It could be argued and, doubtless will be by some, that none of this could ever come to pass. There's no danger at all of appliance service ever dying on the vine and that they'll be okay. I'd suspect that would be the view of many a manufacturer etc. and, in many ways, I'd say that was akin to the ostrich having its head firmly planted in the ground. I say this not because I think that everything that I will talk about here will happen, no, more because any part of it could happen and, in some areas of the industry already has happened.
How long will it be before the cancer spreads?
The Independent Appliance Repairer
Like it or not the independents have provided a huge number of service engineers into the appliance servicing industry. They are generally more skilled, have more experience across multiple brands and are generally better able to diagnose problems than manufacturer engineers who, often, become complacent and comfortable, little more than parts fitters. This is of course not true of all manufacturer engineers nor of independents, it would be both grossly unfair and untrue to state that this was the case, but experience shows this to be the case in many instances.

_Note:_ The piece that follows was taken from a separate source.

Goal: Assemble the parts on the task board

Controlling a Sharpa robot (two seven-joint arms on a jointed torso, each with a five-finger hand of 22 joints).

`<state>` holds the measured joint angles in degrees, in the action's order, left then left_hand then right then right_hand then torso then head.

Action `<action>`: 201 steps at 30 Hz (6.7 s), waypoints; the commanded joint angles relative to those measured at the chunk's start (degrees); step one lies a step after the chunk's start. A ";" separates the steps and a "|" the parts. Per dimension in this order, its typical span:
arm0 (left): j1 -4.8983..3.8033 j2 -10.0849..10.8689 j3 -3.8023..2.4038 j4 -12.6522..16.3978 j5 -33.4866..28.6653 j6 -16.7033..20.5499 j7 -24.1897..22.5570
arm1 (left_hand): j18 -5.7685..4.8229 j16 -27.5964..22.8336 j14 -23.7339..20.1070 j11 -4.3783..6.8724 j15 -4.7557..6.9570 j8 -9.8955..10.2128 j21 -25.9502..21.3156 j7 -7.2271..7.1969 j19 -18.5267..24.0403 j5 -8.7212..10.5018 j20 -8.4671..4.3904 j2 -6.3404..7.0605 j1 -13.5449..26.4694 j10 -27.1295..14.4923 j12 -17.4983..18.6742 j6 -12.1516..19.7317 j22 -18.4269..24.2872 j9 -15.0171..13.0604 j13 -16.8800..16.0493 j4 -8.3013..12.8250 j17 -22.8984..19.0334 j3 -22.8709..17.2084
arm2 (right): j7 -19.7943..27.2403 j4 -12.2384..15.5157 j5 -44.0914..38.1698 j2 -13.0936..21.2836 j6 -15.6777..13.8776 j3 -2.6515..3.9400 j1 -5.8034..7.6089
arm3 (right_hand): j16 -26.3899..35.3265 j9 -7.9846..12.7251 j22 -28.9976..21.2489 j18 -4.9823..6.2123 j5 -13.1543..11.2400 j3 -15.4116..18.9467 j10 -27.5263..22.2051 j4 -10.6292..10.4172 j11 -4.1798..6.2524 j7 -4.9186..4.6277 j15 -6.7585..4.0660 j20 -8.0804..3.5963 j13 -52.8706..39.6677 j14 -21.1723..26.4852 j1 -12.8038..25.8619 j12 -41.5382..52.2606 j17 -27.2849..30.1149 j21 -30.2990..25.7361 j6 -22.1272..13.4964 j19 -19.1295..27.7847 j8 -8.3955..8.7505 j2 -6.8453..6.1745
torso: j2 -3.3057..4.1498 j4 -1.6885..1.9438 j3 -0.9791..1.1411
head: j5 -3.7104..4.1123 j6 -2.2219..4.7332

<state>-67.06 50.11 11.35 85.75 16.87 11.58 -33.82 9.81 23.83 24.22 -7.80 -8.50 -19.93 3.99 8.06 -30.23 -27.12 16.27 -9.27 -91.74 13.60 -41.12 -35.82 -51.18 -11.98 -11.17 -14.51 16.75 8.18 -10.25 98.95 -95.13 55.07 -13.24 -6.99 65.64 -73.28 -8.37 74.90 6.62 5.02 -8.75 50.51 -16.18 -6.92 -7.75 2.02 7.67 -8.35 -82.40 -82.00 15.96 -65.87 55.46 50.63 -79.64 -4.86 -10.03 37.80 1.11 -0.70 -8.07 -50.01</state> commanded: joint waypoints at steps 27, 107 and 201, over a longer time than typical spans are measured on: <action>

For example, even running a large service centre with an average of 20,000 service calls a year it was abundantly clear that some engineers were good, some bad. But the really telling factor was that those that worked on a single brand, in this case Zanussi or Candy, would often not wish to attend any other brand and, when forced to do so, invariably made a mess of it, I suspect at times on purpose so they didn't get sent outside their comfort zone again. That said, on products that they were familiar with the quality of fix, or first fix rate, massively increased so there is not just bad news either way.
Asked to do a product that they were unfamiliar with almost always met with a staunch resistance.
The true independents that repair multiple brands don't have that problem. We depend on the fact that we can adapt, learn and tackle any problem with any appliance and solve it at a reasonable cost. It's what we do and, contrary to popular belief, it is a very skilled job. The level of skill, intelligence and ingenuity to actually do this is poorly rewarded for the most part and goes by most people, including those in the industry, almost without notice. Nobody cares.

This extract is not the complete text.